Longitude: -0.7583 / 0°45'29"W

OS Eastings: 486852.543003

OS Northings: 145309.545477

OS Grid: SU868453

Mapcode National: GBR DBC.M3T

Mapcode Global: VHDY8.S3Z3

Entry Name: Waverley Abbey: a Cistercian monastery south of Waverley Abbey House

Scheduled Date: 20 November 1925

Last Amended: 30 December 1992

Source: Historic England

Source ID: 1007814

English Heritage Legacy ID: 23003

County: Surrey

Civil Parish: Farnham

Traditional County: Surrey

Lieutenancy Area (Ceremonial County): Surrey

Church of England Parish: Tilford

Church of England Diocese: Guildford


The monument includes the Cistercian Abbey at Waverley, situated on the flood
plain to the north of the River Wey. Founded in 1128, it was the first
Cistercian house to be established in Britain.
The Abbey survives as the ruins of the monastic buildings surrounded by an
undisturbed monastic precinct comprising earthwork and buried remains,
bordered to the south and east by the River Wey and to the north by the
remains of the precinct wall. The ruins include the lay brothers' frater,
part of the monks' dorter, the parlour, the chapter house and fragments of the
nave, presbytery, and north and south transepts of the church. Surrounding
these remains are the buried foundations of the rest of the monastic complex.
Ranged around the cloisters, the chapter house and parlour are to the east and
extend through to the infirmary, the monks' dorter, frater and reredorter are
to the south and the lay brothers' accommodation and guest house are to the
west. The cemetery is situated to the east and north of the church.
The cloistral buildings were built on the southern edge of the monastic
precinct which covered an area of c.24 hectares, adjacent to the flowing water
of the River Wey, necessary for both consumption and sanitation. To the west,
the buried foundations survive of a separate building, the brew-house. Other
buildings associated with the economy of the abbey were situated within the
precinct and their remains survive as upstanding earthworks and buried
features. West of the main abbey complex are earthworks relating to water
management and cultivation. These include a series of parallel linear
earthwork features running north-south and forming ridges and furrows
indicative of past cultivation. In the eastern part of the precinct are the
earthwork remains of water management systems, which include fishponds, and
further evidence for cultivation. Amongst the ponds are rectangular earthworks
aligned north-east to south-west and ranging from c.10m by 30m to c.60m by
150m. Other sunken areas indicate the positions of ponds and pools, drainage
channels and leats, while raised areas indicate the positions of building
The monastery was founded by William Giffard, Bishop of Winchester, who
colonised the abbey with twelve monks and an abbot from Aumone, France.
Documentation on the early history of the abbey survives and among its
benefactors were Adeliza, wife of Henry I, and Henry III, who bestowed land on
the abbey in 1239. In 1201 the abbey buildings were badly flooded and all but
carried away, flooding having been a common occurrence; a great rebuilding
occurred during the thirteenth century. Foundations of a new church were laid
in 1203-4 and were only completed in 1278. During the thirteenth century the
abbey was out of favour with King John but had regained a better position with
the monarchy by the fourteenth century. Little is recorded of the fifteenth
and sixteenth centuries before the dissolution of the abbey in 1536 when the
site passed into the hands of Sir William Fitzwilliam, treasurer of the king's
Excavations were carried out between 1890 and 1903 and uncovered the extent
and layout of the church and cloistral buildings. The earliest covered less
than 0.5 hectares whilst the rebuilt abbey buildings of the thirteenth century
covered an area of over 3.5 hectares. Evidence for the piping and channelling
of water beneath the building was also recovered. Excluded from the
scheduling are the barn, all posts, fences and gates; however, the ground
beneath all these features is included.
Part of the site is in the Guardianship of the Secretary of State.

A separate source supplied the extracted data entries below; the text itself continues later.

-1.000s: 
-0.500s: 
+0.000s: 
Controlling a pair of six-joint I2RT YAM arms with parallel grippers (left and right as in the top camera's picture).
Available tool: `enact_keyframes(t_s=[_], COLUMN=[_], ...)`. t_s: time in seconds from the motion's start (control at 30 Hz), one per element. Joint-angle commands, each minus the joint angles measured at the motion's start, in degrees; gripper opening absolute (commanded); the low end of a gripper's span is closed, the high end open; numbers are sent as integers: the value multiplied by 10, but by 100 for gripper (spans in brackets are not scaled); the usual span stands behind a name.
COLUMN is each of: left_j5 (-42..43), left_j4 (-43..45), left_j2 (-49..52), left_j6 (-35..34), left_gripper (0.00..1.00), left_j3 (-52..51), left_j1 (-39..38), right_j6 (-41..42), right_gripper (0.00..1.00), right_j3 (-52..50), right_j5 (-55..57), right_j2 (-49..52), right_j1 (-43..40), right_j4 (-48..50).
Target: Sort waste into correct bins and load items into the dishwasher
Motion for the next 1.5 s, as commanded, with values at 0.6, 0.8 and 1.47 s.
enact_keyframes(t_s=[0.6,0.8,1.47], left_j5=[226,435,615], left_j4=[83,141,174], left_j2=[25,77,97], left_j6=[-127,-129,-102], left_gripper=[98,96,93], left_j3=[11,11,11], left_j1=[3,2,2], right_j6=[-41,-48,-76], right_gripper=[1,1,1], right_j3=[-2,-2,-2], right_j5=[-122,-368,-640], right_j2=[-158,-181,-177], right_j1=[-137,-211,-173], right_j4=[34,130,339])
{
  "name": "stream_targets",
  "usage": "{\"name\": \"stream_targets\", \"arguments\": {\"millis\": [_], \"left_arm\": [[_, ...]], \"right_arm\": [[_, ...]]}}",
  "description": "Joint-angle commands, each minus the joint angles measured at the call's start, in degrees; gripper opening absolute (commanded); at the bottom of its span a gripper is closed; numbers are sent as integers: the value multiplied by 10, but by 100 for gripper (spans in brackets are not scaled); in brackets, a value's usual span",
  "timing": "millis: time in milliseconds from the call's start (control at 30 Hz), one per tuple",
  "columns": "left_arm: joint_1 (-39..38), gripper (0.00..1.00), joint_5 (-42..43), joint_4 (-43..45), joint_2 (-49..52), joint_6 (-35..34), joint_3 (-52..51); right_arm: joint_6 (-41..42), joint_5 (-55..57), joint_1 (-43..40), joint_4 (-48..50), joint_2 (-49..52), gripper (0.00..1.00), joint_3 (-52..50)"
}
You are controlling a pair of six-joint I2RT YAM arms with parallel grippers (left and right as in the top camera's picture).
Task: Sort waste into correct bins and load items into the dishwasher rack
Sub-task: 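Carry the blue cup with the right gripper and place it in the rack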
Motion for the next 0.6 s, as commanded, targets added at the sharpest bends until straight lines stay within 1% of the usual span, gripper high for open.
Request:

The site of the monument is shown on the attached map extract.

Source: Historic England

Reasons for Scheduling

From the time of St Augustine's mission to re-establish Christianity in AD 597
to the reign of Henry VIII, monasticism formed an important facet of both
religious and secular life in the British Isles. Settlements of religious
communities, including monasteries, were built to house communities of monks,
canons (priests), and sometimes lay-brothers, living a common life of
religious observance under some form of systematic discipline. It is estimated
from documentary evidence that over 700 monasteries were founded in England.
These ranged in size from major communities with several hundred members to
tiny establishments with a handful of brethren. They belonged to a wide
variety of different religious orders, each with its own philosophy. As a
result, they vary considerably in the detail of their appearance and layout,
although all possess the basic elements of church, domestic accommodation for
the community, and work buildings. Monasteries were inextricably woven into
the fabric of medieval society, acting not only as centres of worship,
learning and charity, but also, because of the vast landholdings of some
orders, as centres of immense wealth and political influence. They were
established in all parts of England, some in towns and others in the remotest
of areas. Many monasteries acted as the foci of wide networks including parish
churches, almshouses, hospitals, farming estates and tenant villages. Some 75
of these religious houses belonged to the Cistercian order founded by St
Bernard of Clairvaux in the 12th century. The Cistercians - or "white monks",
on account of their undyed habits - led a harsher life than earlier monastic
orders, believing in the virtue of a life of austerity, prayer and manual
labour. Seeking seclusion, they founded their houses in wild and remote areas
where they undertook major land improvement projects. Their communities were
often very large and included many lay brethren who acted as ploughmen,
dairymen, shepherds, carpenters and masons. The Cistercians' skills as farmers
eventually made the order one of the richest and most influential. They were
especially successful in the rural north of England where they concentrated on
sheep farming. The Cistercians made a major contribution to many facets of
medieval life and all of their monasteries which exhibit significant surviving
archaeological remains are worthy of protection.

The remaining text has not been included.